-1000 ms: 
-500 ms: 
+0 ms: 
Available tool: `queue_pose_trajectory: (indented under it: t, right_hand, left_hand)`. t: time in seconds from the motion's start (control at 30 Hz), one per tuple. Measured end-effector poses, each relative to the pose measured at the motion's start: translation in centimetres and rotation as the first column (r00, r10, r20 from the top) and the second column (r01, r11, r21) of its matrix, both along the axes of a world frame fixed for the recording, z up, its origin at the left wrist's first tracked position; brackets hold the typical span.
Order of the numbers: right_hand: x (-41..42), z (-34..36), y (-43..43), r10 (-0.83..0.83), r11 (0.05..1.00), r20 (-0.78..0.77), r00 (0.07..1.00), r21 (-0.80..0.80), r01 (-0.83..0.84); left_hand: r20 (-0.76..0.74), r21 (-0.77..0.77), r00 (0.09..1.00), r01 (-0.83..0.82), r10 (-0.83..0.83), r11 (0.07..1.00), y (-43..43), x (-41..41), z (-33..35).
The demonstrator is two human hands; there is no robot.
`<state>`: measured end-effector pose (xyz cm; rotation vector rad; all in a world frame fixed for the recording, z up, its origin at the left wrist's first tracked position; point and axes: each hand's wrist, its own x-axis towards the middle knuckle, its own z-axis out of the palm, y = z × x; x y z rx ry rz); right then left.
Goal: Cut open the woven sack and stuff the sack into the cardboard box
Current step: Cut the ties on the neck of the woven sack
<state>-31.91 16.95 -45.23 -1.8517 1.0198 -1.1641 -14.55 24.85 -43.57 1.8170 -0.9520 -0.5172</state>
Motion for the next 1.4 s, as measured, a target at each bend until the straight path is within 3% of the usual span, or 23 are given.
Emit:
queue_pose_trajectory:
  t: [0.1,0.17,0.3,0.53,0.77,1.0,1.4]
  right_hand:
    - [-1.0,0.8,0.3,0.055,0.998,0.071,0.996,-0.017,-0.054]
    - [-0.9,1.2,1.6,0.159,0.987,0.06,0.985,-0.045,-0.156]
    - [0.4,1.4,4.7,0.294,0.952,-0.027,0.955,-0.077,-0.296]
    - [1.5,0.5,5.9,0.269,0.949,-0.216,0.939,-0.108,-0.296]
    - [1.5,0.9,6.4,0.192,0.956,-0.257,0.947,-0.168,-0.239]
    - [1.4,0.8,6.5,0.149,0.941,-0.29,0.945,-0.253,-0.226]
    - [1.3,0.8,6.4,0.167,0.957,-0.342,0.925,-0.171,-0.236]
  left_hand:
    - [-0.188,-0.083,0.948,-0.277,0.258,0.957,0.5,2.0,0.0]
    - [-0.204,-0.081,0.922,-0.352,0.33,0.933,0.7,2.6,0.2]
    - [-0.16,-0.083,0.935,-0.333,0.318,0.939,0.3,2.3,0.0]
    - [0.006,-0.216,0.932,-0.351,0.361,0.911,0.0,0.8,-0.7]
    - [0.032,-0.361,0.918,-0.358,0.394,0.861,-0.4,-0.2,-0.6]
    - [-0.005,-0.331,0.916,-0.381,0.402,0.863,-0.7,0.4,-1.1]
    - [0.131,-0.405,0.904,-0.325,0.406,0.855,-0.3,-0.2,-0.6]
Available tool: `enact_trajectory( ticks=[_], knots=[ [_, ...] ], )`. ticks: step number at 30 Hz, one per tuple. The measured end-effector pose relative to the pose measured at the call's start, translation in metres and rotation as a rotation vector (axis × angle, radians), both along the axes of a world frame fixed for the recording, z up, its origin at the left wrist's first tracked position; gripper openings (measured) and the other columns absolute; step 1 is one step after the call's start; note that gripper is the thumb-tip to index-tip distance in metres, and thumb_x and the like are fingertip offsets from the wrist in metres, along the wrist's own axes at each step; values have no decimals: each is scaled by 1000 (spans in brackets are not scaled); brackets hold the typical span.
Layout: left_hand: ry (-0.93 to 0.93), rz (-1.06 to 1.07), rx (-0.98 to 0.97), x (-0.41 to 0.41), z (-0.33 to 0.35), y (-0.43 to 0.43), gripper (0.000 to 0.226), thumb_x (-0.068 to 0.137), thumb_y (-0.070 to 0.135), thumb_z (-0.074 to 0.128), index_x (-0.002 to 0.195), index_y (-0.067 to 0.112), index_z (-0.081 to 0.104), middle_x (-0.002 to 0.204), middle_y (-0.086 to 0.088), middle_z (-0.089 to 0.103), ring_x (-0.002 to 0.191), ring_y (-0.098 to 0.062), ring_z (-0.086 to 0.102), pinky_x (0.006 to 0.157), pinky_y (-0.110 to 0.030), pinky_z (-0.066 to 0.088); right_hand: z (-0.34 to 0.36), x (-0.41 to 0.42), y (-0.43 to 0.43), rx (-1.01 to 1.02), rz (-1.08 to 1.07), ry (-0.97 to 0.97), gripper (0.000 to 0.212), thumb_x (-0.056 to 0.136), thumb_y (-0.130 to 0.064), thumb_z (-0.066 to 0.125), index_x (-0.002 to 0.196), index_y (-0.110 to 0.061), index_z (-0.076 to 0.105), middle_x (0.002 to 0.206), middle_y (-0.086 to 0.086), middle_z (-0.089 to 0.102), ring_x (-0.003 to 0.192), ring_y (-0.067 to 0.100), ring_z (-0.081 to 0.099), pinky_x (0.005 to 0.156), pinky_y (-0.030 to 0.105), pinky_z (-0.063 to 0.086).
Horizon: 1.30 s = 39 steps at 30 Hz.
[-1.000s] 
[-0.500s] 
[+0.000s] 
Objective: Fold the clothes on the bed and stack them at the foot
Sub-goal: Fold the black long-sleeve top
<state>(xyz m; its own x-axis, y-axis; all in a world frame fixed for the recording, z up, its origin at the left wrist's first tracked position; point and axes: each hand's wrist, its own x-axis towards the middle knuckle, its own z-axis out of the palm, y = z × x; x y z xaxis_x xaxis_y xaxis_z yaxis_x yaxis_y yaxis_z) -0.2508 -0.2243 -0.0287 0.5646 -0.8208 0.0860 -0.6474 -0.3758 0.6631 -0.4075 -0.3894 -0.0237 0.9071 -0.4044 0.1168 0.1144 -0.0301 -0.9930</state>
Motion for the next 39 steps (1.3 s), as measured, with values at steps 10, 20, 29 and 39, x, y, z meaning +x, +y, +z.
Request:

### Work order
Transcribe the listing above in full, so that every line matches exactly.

### Answer
-1000 ms: 
-500 ms: 
+0 ms: 
Available tool: `queue_pose_trajectory: (indented under it: t, right_hand, left_hand)`. t: time in seconds from the motion's start (control at 30 Hz), one per tuple. Measured end-effector poses, each relative to the pose measured at the motion's start: translation in centimetres and rotation as the first column (r00, r10, r20 from the top) and the second column (r01, r11, r21) of its matrix, both along the axes of a world frame fixed for the recording, z up, its origin at the left wrist's first tracked position; brackets hold the typical span.
Order of the numbers: right_hand: x (-41..42), z (-34..36), y (-43..43), r10 (-0.83..0.83), r11 (0.05..1.00), r20 (-0.78..0.77), r00 (0.07..1.00), r21 (-0.80..0.80), r01 (-0.83..0.84); left_hand: r20 (-0.76..0.74), r21 (-0.77..0.77), r00 (0.09..1.00), r01 (-0.83..0.82), r10 (-0.83..0.83), r11 (0.07..1.00), y (-43..43), x (-41..41), z (-33..35).
The demonstrator is two human hands; there is no robot.
`<state>`: measured end-effector pose (xyz cm; rotation vector rad; all in a world frame fixed for the recording, z up, its origin at the left wrist's first tracked position; point and axes: each hand's wrist, its own x-axis towards the middle knuckle, its own z-axis out of the palm, y = z × x; x y z rx ry rz); right then left.
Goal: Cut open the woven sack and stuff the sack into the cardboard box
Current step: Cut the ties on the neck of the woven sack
<state>-31.91 16.95 -45.23 -1.8517 1.0198 -1.1641 -14.55 24.85 -43.57 1.8170 -0.9520 -0.5172</state>
Motion for the next 1.4 s, as measured, a target at each bend until the straight path is within 3% of the usual span, or 23 are given.
Emit:
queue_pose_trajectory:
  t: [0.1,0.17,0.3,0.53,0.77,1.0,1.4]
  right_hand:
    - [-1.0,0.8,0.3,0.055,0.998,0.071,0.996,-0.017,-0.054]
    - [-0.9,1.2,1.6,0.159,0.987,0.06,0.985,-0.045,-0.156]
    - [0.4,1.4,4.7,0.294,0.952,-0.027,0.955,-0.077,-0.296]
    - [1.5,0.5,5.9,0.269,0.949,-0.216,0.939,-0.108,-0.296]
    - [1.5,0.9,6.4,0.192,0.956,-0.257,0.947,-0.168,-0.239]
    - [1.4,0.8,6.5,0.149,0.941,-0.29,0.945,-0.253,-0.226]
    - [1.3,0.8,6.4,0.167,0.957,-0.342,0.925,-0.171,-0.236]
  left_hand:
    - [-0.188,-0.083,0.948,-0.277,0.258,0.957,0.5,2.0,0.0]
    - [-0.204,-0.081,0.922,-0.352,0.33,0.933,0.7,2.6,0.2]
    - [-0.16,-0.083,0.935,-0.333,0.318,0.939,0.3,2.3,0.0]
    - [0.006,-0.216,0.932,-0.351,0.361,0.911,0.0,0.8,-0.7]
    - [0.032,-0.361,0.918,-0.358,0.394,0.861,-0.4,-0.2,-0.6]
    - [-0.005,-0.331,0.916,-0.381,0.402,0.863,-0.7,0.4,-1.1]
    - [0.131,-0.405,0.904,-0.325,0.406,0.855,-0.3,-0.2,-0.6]
Available tool: `enact_trajectory( ticks=[_], knots=[ [_, ...] ], )`. ticks: step number at 30 Hz, one per tuple. The measured end-effector pose relative to the pose measured at the call's start, translation in metres and rotation as a rotation vector (axis × angle, radians), both along the axes of a world frame fixed for the recording, z up, its origin at the left wrist's first tracked position; gripper openings (measured) and the other columns absolute; step 1 is one step after the call's start; note that gripper is the thumb-tip to index-tip distance in metres, and thumb_x and the like are fingertip offsets from the wrist in metres, along the wrist's own axes at each step; values have no decimals: each is scaled by 1000 (spans in brackets are not scaled); brackets hold the typical span.
Layout: left_hand: ry (-0.93 to 0.93), rz (-1.06 to 1.07), rx (-0.98 to 0.97), x (-0.41 to 0.41), z (-0.33 to 0.35), y (-0.43 to 0.43), gripper (0.000 to 0.226), thumb_x (-0.068 to 0.137), thumb_y (-0.070 to 0.135), thumb_z (-0.074 to 0.128), index_x (-0.002 to 0.195), index_y (-0.067 to 0.112), index_z (-0.081 to 0.104), middle_x (-0.002 to 0.204), middle_y (-0.086 to 0.088), middle_z (-0.089 to 0.103), ring_x (-0.002 to 0.191), ring_y (-0.098 to 0.062), ring_z (-0.086 to 0.102), pinky_x (0.006 to 0.157), pinky_y (-0.110 to 0.030), pinky_z (-0.066 to 0.088); right_hand: z (-0.34 to 0.36), x (-0.41 to 0.42), y (-0.43 to 0.43), rx (-1.01 to 1.02), rz (-1.08 to 1.07), ry (-0.97 to 0.97), gripper (0.000 to 0.212), thumb_x (-0.056 to 0.136), thumb_y (-0.130 to 0.064), thumb_z (-0.066 to 0.125), index_x (-0.002 to 0.196), index_y (-0.110 to 0.061), index_z (-0.076 to 0.105), middle_x (0.002 to 0.206), middle_y (-0.086 to 0.086), middle_z (-0.089 to 0.102), ring_x (-0.003 to 0.192), ring_y (-0.067 to 0.100), ring_z (-0.081 to 0.099), pinky_x (0.005 to 0.156), pinky_y (-0.030 to 0.105), pinky_z (-0.063 to 0.086).
Horizon: 1.30 s = 39 steps at 30 Hz.
[-1.000s] 
[-0.500s] 
[+0.000s] 
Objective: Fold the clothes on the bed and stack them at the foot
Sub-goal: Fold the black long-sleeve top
<state>(xyz m; its own x-axis, y-axis; all in a world frame fixed for the recording, z up, its origin at the left wrist's first tracked position; point and axes: each hand's wrist, its own x-axis towards the middle knuckle, its own z-axis out of the palm, y = z × x; x y z xaxis_x xaxis_y xaxis_z yaxis_x yaxis_y yaxis_z) -0.2508 -0.2243 -0.0287 0.5646 -0.8208 0.0860 -0.6474 -0.3758 0.6631 -0.4075 -0.3894 -0.0237 0.9071 -0.4044 0.1168 0.1144 -0.0301 -0.9930</state>
Motion for the next 39 steps (1.3 s), as measured, with values at steps 10, 20, 29 and 39, x, y, z meaning +x, +y, +z.
Request:

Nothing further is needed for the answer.